Within the listing below, tally the lines where the word "picture" appears, and answer with nothing but the tally.

◆ ◆ ◆ ◆

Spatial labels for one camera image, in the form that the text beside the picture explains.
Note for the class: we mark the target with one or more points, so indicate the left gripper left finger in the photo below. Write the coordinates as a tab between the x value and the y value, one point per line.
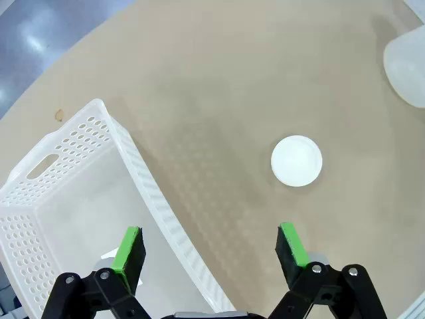
127	252

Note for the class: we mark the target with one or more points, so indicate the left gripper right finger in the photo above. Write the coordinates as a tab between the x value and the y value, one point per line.
292	252

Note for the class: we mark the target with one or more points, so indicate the white round flask cap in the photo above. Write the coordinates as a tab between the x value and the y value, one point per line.
295	161

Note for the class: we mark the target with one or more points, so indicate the translucent conical flask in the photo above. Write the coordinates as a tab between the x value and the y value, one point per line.
408	66

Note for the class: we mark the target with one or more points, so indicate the white perforated plastic basket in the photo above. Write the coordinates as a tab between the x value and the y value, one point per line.
83	206

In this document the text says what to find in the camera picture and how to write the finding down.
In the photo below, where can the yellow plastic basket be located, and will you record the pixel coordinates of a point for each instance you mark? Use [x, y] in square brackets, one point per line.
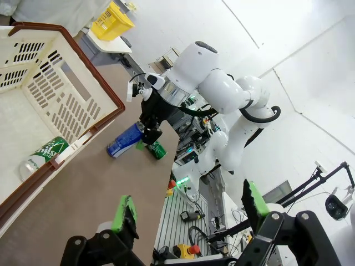
[111, 22]

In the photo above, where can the blue drink can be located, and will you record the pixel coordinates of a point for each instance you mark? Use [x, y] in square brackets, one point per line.
[124, 141]

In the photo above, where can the small green drink can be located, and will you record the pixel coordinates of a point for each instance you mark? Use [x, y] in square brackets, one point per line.
[158, 151]

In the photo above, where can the person in white jacket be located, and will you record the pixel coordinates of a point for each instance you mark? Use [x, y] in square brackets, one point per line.
[55, 14]

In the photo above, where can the white side table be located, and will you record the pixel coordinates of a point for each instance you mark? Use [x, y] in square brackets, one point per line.
[111, 45]

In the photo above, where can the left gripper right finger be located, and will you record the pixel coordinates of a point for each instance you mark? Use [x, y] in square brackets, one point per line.
[258, 205]

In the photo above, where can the black stand boom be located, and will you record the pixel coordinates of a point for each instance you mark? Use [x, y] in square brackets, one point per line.
[319, 180]

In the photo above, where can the red emergency stop button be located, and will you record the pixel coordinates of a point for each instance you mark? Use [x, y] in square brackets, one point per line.
[191, 249]

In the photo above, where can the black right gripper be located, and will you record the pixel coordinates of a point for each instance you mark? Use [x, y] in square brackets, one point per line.
[155, 108]

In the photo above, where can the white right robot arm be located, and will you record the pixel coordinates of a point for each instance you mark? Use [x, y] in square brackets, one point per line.
[216, 88]

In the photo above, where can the green Chilsung cider can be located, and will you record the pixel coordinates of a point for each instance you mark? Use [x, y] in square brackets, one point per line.
[47, 155]

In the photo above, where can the slotted aluminium base plate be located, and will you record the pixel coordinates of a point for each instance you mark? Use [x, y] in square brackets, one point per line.
[174, 219]

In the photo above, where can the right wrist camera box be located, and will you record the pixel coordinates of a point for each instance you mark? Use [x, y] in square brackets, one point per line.
[155, 80]

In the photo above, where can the white VR headset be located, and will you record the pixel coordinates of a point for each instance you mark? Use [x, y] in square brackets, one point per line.
[337, 206]

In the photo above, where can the cream shopping basket brown rim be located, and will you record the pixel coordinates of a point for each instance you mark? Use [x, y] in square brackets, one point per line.
[69, 91]

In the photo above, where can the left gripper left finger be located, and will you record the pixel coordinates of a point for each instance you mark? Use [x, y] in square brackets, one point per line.
[124, 216]

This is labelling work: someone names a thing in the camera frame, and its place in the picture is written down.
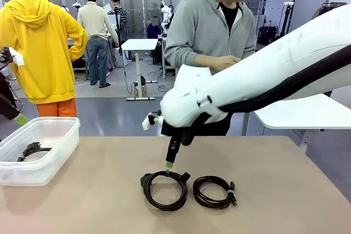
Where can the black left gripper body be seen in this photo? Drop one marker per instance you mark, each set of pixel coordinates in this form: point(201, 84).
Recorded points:
point(5, 86)

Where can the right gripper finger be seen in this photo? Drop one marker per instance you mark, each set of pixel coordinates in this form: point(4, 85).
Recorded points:
point(178, 146)
point(171, 151)

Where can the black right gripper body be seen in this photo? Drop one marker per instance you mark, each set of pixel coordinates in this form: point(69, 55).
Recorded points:
point(181, 132)

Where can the person's right forearm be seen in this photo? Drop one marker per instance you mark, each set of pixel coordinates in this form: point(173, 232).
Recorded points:
point(181, 56)

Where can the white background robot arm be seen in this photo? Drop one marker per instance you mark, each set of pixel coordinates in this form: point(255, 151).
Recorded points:
point(165, 16)

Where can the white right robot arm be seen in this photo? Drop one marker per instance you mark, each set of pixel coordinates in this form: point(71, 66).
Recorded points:
point(246, 80)

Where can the person's right hand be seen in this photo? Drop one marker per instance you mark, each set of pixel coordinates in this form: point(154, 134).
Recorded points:
point(225, 62)

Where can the orange shorts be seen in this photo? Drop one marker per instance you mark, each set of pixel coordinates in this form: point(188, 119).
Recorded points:
point(57, 108)

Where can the yellow hoodie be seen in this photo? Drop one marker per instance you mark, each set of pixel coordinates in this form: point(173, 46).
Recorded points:
point(41, 53)

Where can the clear plastic storage container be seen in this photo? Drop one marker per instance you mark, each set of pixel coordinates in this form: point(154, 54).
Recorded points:
point(63, 141)

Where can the white standing desk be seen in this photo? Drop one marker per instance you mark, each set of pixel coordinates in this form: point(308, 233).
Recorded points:
point(140, 43)

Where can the seated person in blue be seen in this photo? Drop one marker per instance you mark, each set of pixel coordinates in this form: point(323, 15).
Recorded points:
point(153, 29)

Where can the person in grey hoodie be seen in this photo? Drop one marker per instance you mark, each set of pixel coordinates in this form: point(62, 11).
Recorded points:
point(197, 25)

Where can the person in beige sweater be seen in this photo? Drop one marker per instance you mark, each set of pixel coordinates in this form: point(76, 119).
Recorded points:
point(96, 20)

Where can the large white table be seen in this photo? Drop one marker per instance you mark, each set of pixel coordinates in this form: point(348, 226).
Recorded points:
point(301, 116)

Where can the person in striped sweater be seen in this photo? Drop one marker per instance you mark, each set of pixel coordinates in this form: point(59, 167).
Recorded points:
point(122, 17)

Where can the black tripod stand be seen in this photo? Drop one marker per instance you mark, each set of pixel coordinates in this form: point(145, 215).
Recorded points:
point(288, 17)

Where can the clothes rack with garments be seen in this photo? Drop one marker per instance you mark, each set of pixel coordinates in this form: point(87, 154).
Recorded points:
point(329, 6)

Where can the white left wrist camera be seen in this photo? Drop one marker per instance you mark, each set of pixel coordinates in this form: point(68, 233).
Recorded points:
point(6, 56)

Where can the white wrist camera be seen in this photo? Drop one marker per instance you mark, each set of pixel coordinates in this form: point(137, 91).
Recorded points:
point(6, 56)
point(146, 125)

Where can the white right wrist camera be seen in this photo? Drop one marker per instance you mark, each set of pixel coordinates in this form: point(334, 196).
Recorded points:
point(146, 125)

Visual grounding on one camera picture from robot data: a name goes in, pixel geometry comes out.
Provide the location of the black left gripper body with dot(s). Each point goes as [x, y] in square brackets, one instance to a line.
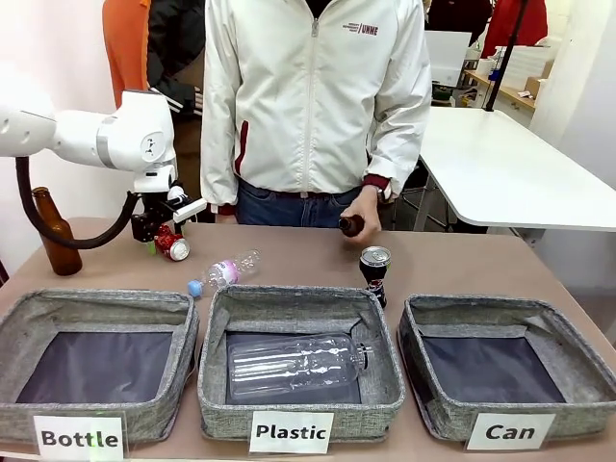
[148, 222]

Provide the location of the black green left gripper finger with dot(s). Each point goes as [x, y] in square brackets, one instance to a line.
[182, 234]
[151, 247]

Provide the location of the crushed red soda can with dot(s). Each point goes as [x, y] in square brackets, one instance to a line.
[174, 247]

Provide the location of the small brown glass bottle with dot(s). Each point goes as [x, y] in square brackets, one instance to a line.
[350, 226]

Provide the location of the person's left forearm white sleeve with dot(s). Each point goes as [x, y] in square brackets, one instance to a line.
[402, 120]

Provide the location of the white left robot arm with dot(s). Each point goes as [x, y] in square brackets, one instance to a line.
[120, 139]

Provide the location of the person's right forearm white sleeve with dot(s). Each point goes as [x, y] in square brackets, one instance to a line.
[217, 144]

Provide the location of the grey fabric basket bottle label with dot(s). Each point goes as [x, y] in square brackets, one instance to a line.
[96, 366]

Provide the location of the grey fabric basket plastic label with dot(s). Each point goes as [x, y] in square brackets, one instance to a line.
[298, 308]

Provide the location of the black pepsi can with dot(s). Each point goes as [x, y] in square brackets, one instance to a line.
[374, 276]

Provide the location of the grey fabric basket can label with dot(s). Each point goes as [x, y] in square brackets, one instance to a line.
[500, 366]

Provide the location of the white can label card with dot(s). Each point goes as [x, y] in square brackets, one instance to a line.
[510, 431]

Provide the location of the person's left hand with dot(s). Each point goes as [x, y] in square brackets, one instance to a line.
[371, 214]

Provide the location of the small pink-label plastic bottle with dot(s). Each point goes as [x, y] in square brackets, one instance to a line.
[230, 271]

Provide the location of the tall brown glass bottle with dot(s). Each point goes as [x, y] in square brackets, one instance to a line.
[61, 250]

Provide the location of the blue jeans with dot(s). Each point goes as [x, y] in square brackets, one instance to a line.
[293, 209]

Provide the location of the person in black jacket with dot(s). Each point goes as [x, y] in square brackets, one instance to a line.
[175, 53]

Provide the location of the large clear plastic bottle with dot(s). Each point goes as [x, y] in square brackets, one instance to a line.
[298, 366]

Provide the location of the person in orange top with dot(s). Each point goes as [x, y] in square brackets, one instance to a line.
[126, 43]

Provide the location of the person torso white jacket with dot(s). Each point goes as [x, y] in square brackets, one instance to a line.
[308, 96]

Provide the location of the white bottle label card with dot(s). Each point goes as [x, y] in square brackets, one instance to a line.
[79, 438]

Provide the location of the white plastic label card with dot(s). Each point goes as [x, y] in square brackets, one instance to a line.
[291, 431]

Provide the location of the white monitor back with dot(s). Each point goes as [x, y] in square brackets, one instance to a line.
[447, 55]

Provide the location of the white background table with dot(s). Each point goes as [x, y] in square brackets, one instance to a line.
[505, 168]

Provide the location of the wooden shelf desk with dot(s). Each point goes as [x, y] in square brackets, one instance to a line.
[500, 91]

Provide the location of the black tripod pole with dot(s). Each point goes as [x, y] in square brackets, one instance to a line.
[505, 53]

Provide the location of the stack of white boxes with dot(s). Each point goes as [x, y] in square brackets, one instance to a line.
[527, 62]

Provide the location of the person in red top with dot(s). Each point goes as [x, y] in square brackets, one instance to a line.
[517, 24]

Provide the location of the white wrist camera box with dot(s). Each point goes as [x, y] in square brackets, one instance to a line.
[188, 209]

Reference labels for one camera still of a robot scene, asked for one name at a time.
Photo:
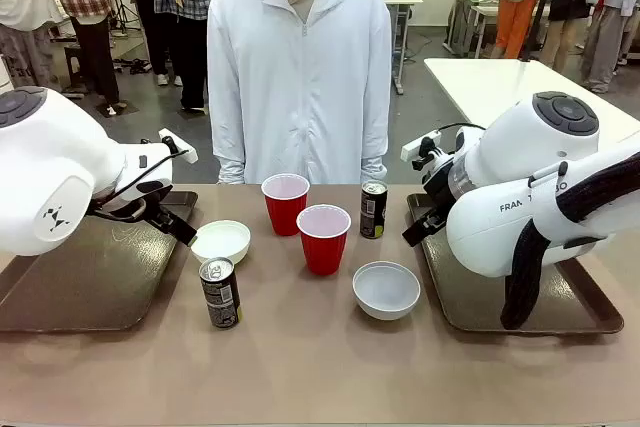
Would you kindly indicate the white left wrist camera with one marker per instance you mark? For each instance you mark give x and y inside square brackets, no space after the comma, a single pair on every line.
[182,152]

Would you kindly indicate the black stool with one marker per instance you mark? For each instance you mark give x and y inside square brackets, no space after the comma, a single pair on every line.
[74,64]

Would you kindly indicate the black drink can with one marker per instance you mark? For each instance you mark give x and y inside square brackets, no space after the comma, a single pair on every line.
[222,297]
[372,212]

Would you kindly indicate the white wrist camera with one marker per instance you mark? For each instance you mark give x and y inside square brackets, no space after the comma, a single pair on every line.
[182,152]
[420,145]

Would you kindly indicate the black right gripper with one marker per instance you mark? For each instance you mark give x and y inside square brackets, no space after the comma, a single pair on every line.
[437,202]

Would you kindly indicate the bystander in light jacket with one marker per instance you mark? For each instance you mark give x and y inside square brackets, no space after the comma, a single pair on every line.
[607,22]

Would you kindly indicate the bystander in orange trousers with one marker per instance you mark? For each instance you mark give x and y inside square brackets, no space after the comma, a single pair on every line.
[515,12]

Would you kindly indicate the person in white hoodie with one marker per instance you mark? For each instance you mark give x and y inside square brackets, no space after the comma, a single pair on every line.
[300,72]

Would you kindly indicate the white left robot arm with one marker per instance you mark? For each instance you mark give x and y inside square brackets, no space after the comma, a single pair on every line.
[50,172]

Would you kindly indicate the red plastic cup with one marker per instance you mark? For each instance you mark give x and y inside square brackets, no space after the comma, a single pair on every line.
[323,252]
[285,212]

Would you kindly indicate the person's left forearm white sleeve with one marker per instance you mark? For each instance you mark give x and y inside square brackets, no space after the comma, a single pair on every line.
[374,157]

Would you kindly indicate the white bowl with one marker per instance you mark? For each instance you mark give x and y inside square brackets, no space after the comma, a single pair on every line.
[220,242]
[386,292]

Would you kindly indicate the person's right forearm white sleeve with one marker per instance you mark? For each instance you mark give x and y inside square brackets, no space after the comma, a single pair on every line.
[230,157]

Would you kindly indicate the brown plastic tray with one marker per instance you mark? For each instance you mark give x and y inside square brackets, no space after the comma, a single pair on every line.
[565,297]
[100,272]

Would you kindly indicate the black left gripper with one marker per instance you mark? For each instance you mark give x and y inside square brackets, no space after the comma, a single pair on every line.
[162,217]

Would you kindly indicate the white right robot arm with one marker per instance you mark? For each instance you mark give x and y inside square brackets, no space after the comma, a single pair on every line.
[490,232]

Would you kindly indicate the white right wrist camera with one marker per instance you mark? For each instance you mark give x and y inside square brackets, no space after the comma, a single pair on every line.
[420,145]

◆ ◆ ◆ ◆

● **Answer**
4